Millfield horse trials

This weekend was right back to grass routes for us.  We had two 5yr olds doing their first events, at a new venue, Millfield horse trials.

Having had a busy week cross country schooling, trying to educate the young horses as best possible, we were eager to see how they would cope with the pressures and excitement of a full blown show.

Millfield had done a great job with the cross country course.  There were several questions dispersed throughout the course, including an open ditch combination, a small step combination and a nice big water jump.  I was pleased to see all of the fences were inviting, which was just right for our green first timers.  It should be educational, yet encouraging.  So hopefully the horses should have a positive experience.

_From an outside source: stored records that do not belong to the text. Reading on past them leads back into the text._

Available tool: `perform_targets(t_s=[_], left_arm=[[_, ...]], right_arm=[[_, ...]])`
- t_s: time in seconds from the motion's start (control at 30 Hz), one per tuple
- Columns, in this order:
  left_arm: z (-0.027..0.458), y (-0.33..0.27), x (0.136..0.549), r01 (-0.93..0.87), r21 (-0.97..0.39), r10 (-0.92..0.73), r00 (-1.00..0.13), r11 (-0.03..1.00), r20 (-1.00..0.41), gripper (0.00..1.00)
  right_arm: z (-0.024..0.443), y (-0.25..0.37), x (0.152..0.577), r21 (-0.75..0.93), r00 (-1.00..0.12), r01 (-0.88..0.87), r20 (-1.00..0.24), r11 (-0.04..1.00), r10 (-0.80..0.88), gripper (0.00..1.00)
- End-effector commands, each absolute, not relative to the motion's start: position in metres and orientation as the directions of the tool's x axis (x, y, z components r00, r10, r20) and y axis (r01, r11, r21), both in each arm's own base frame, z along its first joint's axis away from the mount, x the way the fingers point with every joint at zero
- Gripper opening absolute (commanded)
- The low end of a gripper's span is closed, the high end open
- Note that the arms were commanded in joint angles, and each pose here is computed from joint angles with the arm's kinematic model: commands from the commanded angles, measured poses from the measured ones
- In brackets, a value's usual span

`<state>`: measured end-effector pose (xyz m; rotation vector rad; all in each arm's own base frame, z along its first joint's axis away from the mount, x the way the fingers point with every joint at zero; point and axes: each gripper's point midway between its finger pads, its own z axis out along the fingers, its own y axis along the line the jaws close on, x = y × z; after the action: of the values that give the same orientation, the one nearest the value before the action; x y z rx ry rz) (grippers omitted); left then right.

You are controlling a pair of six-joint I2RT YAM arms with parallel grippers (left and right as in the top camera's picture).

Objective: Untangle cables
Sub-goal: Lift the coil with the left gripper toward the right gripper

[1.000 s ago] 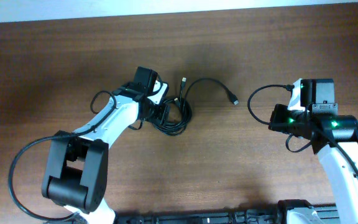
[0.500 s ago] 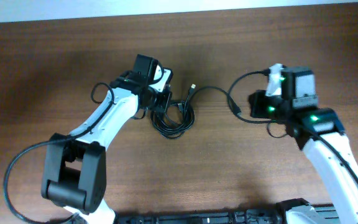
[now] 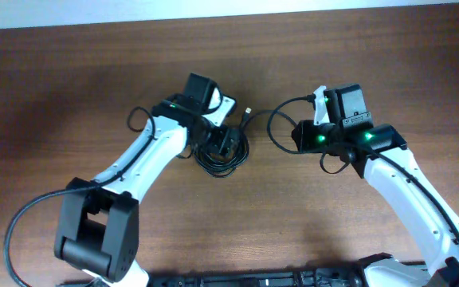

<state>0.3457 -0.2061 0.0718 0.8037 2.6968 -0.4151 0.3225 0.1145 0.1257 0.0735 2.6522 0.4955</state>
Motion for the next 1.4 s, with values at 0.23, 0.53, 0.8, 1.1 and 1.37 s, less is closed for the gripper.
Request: perform_targets(t_s=[0.23,0.53,0.8,1.1,1.37], left_arm=[[0.055,-0.232,0.327,0.746,-0.088,0.685,-0.645,0.66,-0.338,0.67],[0.011,-0.23,0.299,0.769,-0.084,0.752,-0.638,0.634,-0.165,0.53],[0.008,-0.242,0.295,0.783,-0.082,0.767,-0.621,0.616,-0.161,0.0],[0.132,-0.275,0.355,0.726,-0.27,0.584,-0.676,0.633,-0.45,0.0],[0.189,-0.283,0.351,0.691,-0.598,0.424,-0.722,0.406,-0.547,0.0]], right_arm=[[0.121,0.059,0.325,0.332,-0.882,0.196,-0.352,0.923,0.314,0.29],[0.121,0.044,0.326,0.329,-0.868,0.239,-0.349,0.913,0.353,0.29],[0.121,0.044,0.327,0.33,-0.867,0.238,-0.351,0.914,0.353,0.29],[0.136,0.077,0.333,0.492,-0.883,0.124,-0.341,0.862,0.321,0.3],[0.177,0.132,0.331,0.7,-0.897,-0.191,-0.409,0.688,0.168,0.37]])
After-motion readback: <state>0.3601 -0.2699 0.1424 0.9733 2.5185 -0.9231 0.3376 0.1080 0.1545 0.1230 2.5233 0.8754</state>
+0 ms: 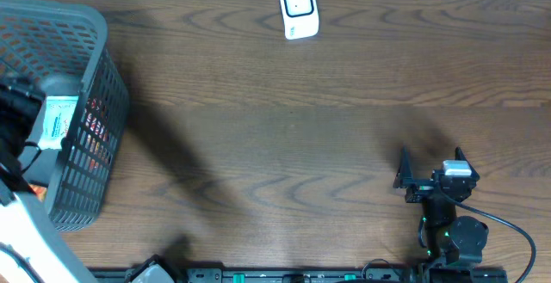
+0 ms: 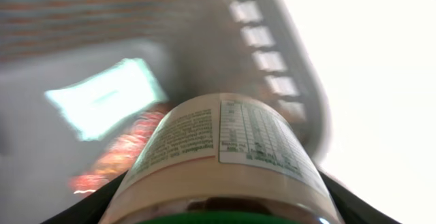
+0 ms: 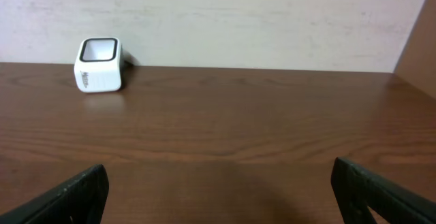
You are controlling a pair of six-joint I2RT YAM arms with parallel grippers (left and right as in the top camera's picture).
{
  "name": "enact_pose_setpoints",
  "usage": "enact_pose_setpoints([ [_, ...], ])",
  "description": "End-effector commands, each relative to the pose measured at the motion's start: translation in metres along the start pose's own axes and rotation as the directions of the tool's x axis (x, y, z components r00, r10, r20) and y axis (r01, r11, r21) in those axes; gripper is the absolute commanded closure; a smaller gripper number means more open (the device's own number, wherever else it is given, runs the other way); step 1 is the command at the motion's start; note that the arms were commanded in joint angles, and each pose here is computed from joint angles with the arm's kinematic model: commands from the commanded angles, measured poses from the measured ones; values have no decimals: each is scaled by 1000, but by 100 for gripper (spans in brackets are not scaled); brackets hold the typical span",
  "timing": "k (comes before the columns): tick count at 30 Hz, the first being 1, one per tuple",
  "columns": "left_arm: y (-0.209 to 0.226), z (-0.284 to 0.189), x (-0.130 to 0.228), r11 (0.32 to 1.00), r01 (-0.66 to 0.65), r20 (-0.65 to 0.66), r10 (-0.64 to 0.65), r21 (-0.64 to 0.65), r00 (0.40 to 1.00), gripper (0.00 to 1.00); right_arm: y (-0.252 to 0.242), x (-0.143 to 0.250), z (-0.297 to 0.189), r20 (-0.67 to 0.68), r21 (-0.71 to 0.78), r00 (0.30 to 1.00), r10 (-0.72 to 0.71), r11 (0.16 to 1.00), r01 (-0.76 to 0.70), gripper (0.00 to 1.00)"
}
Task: Scan the item barcode
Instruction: 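Grasp the green-capped bottle with the left gripper and lift it out, then carry the bottle to the table center and set it down upright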
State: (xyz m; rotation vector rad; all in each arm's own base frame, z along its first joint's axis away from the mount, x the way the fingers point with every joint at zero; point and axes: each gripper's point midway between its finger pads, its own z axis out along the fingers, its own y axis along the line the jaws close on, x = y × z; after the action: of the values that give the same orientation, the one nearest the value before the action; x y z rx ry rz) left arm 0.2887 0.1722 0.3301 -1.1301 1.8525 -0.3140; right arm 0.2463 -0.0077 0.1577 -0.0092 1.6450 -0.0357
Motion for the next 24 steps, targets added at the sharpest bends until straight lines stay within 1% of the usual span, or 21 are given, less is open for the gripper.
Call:
enact_pose_setpoints([
  [1,-72,-34,28,953,108,-118,-77,282,990,28,-4,2,0,-3,19,1000,18,1000,-18,1],
  [3,-93,-42,48,936,134,-181,-77,326,980,28,-4,2,0,-3,19,1000,18,1000,-18,1],
  [6,-124,-46,86,915,132,-293,-17,380,956,28,-4,2,0,-3,19,1000,18,1000,-18,1],
  [8,-140,-42,115,914,103,-354,47,393,934,28,-4,2,0,-3,19,1000,18,1000,-18,1],
  [9,-145,-39,128,917,85,-375,74,389,924,28,-4,2,0,-3,19,1000,18,1000,-18,1],
  [10,-151,-34,151,924,51,-411,119,380,904,28,-4,2,0,-3,18,1000,18,1000,-18,1],
  [12,-155,-26,179,933,5,-451,169,359,876,28,-4,2,0,-3,18,1000,18,1000,-18,1],
  [15,-153,-9,230,957,-86,-515,223,277,827,28,-4,2,0,-3,18,1000,18,1000,-18,1],
  [17,-145,6,262,969,-155,-544,237,193,805,28,-4,2,0,-3,18,1000,18,1000,-18,1],
  [18,-138,18,285,971,-204,-562,239,125,792,28,-4,2,0,-3,19,1000,18,1000,-18,1],
  [21,-124,39,325,957,-289,-589,245,19,770,28,-4,2,0,-3,18,1000,18,1000,-18,1],
  [24,-110,58,361,940,-334,-616,219,-76,757,28,-4,2,0,-3,18,1000,18,1000,-18,1],
])
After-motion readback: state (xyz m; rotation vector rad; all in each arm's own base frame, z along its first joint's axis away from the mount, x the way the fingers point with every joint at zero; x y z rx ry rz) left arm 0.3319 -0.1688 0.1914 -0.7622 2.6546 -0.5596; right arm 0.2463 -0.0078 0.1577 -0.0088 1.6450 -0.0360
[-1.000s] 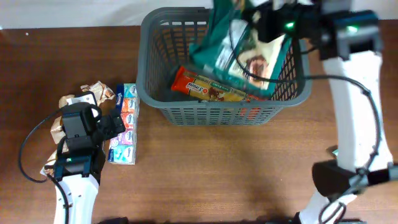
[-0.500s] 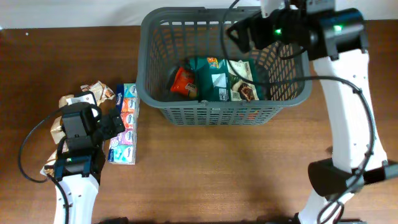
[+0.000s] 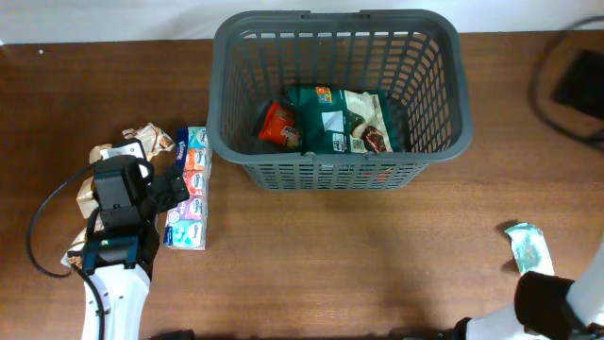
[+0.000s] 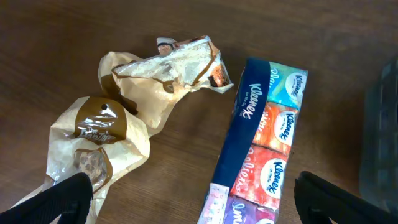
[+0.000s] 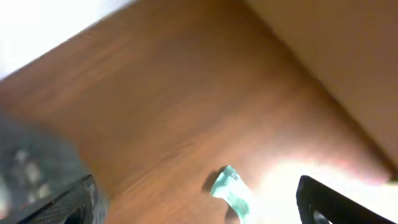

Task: Pack container
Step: 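Move the right gripper to the light-blue packet and grasp it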

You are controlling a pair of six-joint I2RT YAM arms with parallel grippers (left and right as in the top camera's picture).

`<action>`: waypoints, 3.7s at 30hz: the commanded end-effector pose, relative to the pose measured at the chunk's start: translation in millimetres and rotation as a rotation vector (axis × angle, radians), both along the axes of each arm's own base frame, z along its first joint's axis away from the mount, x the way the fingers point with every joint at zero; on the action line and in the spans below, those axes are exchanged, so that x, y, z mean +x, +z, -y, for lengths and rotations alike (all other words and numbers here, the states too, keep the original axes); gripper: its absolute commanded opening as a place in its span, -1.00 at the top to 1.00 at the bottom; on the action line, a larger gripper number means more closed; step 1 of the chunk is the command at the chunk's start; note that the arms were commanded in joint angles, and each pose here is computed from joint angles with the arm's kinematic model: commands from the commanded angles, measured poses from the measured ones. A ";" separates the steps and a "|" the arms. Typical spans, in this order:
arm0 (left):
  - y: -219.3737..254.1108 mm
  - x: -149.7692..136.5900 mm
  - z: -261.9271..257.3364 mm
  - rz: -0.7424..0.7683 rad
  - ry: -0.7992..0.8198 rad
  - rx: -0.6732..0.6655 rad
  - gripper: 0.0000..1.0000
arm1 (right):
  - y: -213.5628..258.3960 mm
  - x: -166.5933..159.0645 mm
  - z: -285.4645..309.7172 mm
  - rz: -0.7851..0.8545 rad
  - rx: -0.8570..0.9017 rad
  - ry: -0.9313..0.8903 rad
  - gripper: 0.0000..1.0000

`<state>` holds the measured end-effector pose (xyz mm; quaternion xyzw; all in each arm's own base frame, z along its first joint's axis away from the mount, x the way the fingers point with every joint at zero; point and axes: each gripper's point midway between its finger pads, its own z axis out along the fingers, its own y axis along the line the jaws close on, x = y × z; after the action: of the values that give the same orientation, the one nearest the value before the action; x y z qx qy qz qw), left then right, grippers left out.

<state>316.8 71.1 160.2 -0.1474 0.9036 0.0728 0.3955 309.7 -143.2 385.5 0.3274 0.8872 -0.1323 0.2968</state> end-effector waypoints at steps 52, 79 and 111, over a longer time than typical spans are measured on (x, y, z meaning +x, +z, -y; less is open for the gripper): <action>-6.0 -2.7 -0.8 -0.020 0.004 -0.005 -0.99 | -344.0 -62.3 51.0 -0.108 0.624 -0.892 -0.99; -5.9 -2.7 -0.8 -0.020 0.004 -0.004 -0.99 | -336.4 -20.0 19.7 -0.268 0.372 0.501 -0.98; -5.9 -2.6 -0.8 -0.020 0.005 -0.004 -0.99 | -332.2 -65.0 80.8 -0.232 0.347 -0.592 -0.98</action>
<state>315.5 70.8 158.8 -0.1473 0.9053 0.0727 0.3918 245.6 -215.0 42.8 0.5270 0.8440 -0.0755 0.0650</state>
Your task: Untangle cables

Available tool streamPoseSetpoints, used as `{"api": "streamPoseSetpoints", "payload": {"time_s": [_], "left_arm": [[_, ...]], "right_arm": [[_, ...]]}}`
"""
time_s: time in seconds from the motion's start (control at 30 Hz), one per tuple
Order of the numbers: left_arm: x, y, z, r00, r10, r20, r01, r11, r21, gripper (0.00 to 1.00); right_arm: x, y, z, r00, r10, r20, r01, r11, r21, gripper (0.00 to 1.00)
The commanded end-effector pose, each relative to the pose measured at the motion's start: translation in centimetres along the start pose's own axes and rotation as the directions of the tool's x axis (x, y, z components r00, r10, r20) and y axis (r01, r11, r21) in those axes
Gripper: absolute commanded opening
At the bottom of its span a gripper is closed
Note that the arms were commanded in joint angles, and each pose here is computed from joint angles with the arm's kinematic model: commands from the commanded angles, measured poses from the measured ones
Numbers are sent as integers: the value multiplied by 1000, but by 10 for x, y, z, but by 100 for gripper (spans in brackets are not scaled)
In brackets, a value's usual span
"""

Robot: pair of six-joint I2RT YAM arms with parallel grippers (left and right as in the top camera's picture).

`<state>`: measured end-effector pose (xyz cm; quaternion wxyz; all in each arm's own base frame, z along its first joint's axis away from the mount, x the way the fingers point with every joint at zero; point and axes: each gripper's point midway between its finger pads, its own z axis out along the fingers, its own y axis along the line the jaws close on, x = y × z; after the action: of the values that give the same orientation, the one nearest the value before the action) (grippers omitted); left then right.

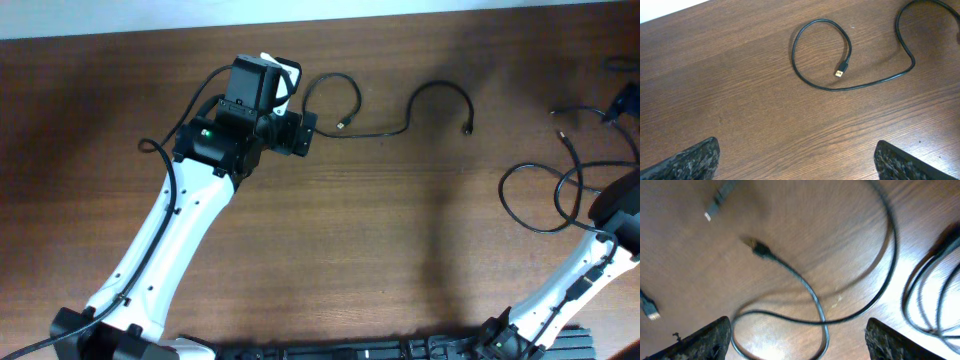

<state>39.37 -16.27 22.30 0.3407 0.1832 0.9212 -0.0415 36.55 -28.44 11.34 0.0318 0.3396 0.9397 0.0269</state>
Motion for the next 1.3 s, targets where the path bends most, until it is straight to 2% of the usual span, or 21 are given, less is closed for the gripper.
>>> {"api": "streamPoseSetpoints", "payload": {"time_s": [0.0,0.1,0.27,0.67,0.87,0.97,1.03,1.27], "left_arm": [[-6,3,-10,999,-16,28,16,1000,-11,99],[-6,3,-10,999,-16,28,16,1000,-11,99],[-6,3,-10,999,-16,28,17,1000,-11,99],[-6,3,-10,999,-16,28,17,1000,-11,99],[-6,3,-10,999,-16,28,16,1000,-11,99],[-6,3,-10,999,-16,28,16,1000,-11,99],[-6,3,-10,999,-16,28,17,1000,-11,99],[-6,3,-10,999,-16,28,17,1000,-11,99]], "right_arm": [[20,7,23,995,-20,-102,19,1000,-16,85],[40,11,37,982,-15,-186,13,1000,-14,88],[61,20,54,963,-20,-268,19,1000,-9,89],[74,44,78,951,-69,-301,68,998,-13,89],[65,53,89,910,-333,-246,323,943,-80,90],[66,53,89,853,-467,-235,452,884,-116,94],[66,53,89,827,-514,-228,497,858,-129,95],[69,53,91,669,-717,-194,692,697,-189,96]]}}
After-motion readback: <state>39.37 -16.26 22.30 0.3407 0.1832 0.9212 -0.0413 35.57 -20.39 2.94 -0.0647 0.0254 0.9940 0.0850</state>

The show jumping was on a bit of a slope, which always adds an extra dimension to jumping young horses, but again, I thought the course was well built, with a beautiful set of new jumps.  The warm up area was a bit small, and I think, had we had any rain, this could have become a bit of a problem.  Hopefully this is something they might address before the next event.

However, there was plenty of warm up space for the dressage, and all of the arenas were on fairly flat ground.  Overall, I thought Millfield had put a good show together for us all to enjoy.

 

My day began with our very own, Bloomfield Tiger Two.  Immaculately turned out, he looked stunning trotting around in the glorious sunshine.  He relaxed very quickly in the warm up, and gave me his full concentration,  This is always a relief when you first go out on a baby horse, the neck strap was in place, but not needed, phew!

He trotted into the dressage competition paddock, and got a little nervous.  This was the first time he has seen a field full of white boards, and I’m sure he thought he’d made friends with every horse in the warm up, as he felt he needed to let them know exactly where he was by calling several times.  He performed his test accurately, and settled more and more throughout.  He did get distracted at times by other horses trotting to and from their arenas, but on the whole, he performed a good test with no major tension.  I feel, a couple more outings and he will learn to concentrate better and deliver a more consistent picture.

The show jumping was much the same, he warmed up well, but got a little tense entering the competition arena.  This tension tightened his jump, and he clipped a few fences with his hind legs.  I’m sure with more experience, his jump will relax and he will show off his amazing technique in this phase.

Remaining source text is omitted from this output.